-- Material provided follows --

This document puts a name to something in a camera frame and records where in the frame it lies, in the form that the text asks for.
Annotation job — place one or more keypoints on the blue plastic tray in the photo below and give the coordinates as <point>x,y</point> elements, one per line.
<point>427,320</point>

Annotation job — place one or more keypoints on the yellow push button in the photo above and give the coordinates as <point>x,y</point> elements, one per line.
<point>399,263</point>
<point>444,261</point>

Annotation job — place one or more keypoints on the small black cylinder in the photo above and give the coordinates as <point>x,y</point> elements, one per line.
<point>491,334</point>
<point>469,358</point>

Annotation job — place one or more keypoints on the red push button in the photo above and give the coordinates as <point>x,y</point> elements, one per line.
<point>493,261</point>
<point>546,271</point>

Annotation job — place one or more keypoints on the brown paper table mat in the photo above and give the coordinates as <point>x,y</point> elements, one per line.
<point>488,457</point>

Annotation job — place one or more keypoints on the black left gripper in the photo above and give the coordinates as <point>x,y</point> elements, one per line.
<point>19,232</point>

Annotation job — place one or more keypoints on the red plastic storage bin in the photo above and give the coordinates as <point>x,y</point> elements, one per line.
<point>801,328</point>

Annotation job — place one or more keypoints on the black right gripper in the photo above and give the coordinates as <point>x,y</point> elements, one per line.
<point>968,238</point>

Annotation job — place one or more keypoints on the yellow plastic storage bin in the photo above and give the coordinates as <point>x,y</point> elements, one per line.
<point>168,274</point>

-- Material provided concluded --

◆ **Directions**: Exactly the lines from the one containing "the red push" through the final line of the records must appear in your reply, and no others.

◆ **Result for this exercise**:
Annotation job — place one or more keypoints on the red push button in the photo above and give the coordinates as <point>x,y</point> elements, one per line.
<point>493,261</point>
<point>546,271</point>

Annotation job — place one or more keypoints on the brown paper table mat in the photo above and give the coordinates as <point>x,y</point> elements, one per line.
<point>488,457</point>

Annotation job — place one or more keypoints on the black left gripper in the photo above and give the coordinates as <point>x,y</point> elements, one per line.
<point>19,232</point>

Annotation job — place one or more keypoints on the red plastic storage bin in the photo above and give the coordinates as <point>x,y</point> elements, one per line.
<point>801,328</point>

Annotation job — place one or more keypoints on the black right gripper in the photo above and give the coordinates as <point>x,y</point> elements, one per line.
<point>968,238</point>

Annotation job — place one or more keypoints on the yellow plastic storage bin in the photo above and give the coordinates as <point>x,y</point> elements, one per line.
<point>168,274</point>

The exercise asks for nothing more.